*Problem to work on*
Retype the entries below without any change.

*Data excerpts*
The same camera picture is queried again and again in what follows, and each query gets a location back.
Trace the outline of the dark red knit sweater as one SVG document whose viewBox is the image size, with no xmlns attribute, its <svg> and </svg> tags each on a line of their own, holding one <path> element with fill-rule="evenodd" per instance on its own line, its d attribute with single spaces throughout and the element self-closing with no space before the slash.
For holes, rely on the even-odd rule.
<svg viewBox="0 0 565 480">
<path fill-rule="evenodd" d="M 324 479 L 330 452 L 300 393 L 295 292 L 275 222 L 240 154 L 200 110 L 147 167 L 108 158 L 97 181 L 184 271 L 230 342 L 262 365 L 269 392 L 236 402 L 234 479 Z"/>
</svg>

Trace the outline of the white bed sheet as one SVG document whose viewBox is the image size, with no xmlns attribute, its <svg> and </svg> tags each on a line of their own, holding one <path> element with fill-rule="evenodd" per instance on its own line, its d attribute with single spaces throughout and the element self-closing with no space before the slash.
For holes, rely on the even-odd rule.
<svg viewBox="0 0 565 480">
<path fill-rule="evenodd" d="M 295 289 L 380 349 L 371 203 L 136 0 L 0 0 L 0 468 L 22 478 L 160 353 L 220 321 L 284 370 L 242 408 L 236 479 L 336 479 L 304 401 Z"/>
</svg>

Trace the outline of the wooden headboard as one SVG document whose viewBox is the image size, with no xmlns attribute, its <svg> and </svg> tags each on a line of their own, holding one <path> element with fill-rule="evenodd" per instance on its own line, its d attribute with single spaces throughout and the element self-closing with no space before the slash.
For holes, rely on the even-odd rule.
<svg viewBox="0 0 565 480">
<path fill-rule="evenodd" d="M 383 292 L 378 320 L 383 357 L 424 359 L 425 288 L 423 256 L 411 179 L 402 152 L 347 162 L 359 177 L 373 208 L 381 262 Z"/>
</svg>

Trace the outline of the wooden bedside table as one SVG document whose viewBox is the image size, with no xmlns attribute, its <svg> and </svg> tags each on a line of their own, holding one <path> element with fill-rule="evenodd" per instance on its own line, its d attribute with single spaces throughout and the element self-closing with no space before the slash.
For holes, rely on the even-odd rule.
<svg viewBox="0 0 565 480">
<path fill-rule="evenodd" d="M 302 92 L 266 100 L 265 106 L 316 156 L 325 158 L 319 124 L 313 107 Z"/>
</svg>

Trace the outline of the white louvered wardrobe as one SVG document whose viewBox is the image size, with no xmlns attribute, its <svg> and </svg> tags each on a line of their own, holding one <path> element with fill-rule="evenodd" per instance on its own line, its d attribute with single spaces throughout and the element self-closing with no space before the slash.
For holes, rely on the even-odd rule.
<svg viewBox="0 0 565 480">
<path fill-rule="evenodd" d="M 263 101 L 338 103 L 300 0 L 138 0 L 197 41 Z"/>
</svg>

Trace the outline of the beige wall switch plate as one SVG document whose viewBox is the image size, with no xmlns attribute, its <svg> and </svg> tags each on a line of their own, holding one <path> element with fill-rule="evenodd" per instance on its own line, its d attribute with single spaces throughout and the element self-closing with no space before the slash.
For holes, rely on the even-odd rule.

*Output for this task*
The same camera picture is queried again and again in what follows, and each query gets a location back.
Trace the outline of the dark red knit sweater as one SVG document whose viewBox is the image size, with no xmlns attribute, its <svg> and </svg> tags each on a line of their own, holding one <path> element with fill-rule="evenodd" per instance on its own line, its d attribute with single spaces throughout and the element self-closing with no space before the slash.
For holes, rely on the even-odd rule.
<svg viewBox="0 0 565 480">
<path fill-rule="evenodd" d="M 324 479 L 330 452 L 300 393 L 295 292 L 275 222 L 240 154 L 200 110 L 147 167 L 108 158 L 97 181 L 184 271 L 230 342 L 262 365 L 269 392 L 236 402 L 234 479 Z"/>
</svg>

Trace the outline of the white bed sheet as one SVG document whose viewBox is the image size, with no xmlns attribute, its <svg> and </svg> tags each on a line of their own, holding one <path> element with fill-rule="evenodd" per instance on its own line, its d attribute with single spaces throughout and the element self-closing with no space before the slash.
For holes, rely on the even-odd rule.
<svg viewBox="0 0 565 480">
<path fill-rule="evenodd" d="M 295 289 L 380 349 L 371 203 L 136 0 L 0 0 L 0 468 L 22 478 L 160 353 L 220 321 L 284 370 L 242 408 L 236 479 L 336 479 L 304 401 Z"/>
</svg>

Trace the outline of the wooden headboard as one SVG document whose viewBox is the image size, with no xmlns attribute, its <svg> and </svg> tags each on a line of their own, holding one <path> element with fill-rule="evenodd" per instance on its own line, its d attribute with single spaces throughout and the element self-closing with no space before the slash.
For holes, rely on the even-odd rule.
<svg viewBox="0 0 565 480">
<path fill-rule="evenodd" d="M 383 292 L 378 320 L 383 357 L 424 359 L 425 288 L 423 256 L 411 179 L 402 152 L 347 162 L 359 177 L 373 208 L 381 262 Z"/>
</svg>

Trace the outline of the wooden bedside table as one SVG document whose viewBox is the image size, with no xmlns attribute, its <svg> and </svg> tags each on a line of their own, holding one <path> element with fill-rule="evenodd" per instance on its own line, its d attribute with single spaces throughout and the element self-closing with no space before the slash.
For holes, rely on the even-odd rule.
<svg viewBox="0 0 565 480">
<path fill-rule="evenodd" d="M 302 92 L 266 100 L 265 106 L 316 156 L 325 158 L 319 124 L 313 107 Z"/>
</svg>

Trace the outline of the white louvered wardrobe as one SVG document whose viewBox is the image size, with no xmlns attribute, its <svg> and </svg> tags each on a line of their own, holding one <path> element with fill-rule="evenodd" per instance on its own line, its d attribute with single spaces throughout and the element self-closing with no space before the slash.
For holes, rely on the even-odd rule.
<svg viewBox="0 0 565 480">
<path fill-rule="evenodd" d="M 263 101 L 338 103 L 300 0 L 138 0 L 197 41 Z"/>
</svg>

Trace the outline of the beige wall switch plate as one SVG document whose viewBox is the image size, with no xmlns attribute, its <svg> and </svg> tags each on a line of their own, holding one <path> element with fill-rule="evenodd" per instance on its own line, its d attribute with single spaces throughout and the element self-closing with no space before the slash.
For holes, rely on the even-odd rule.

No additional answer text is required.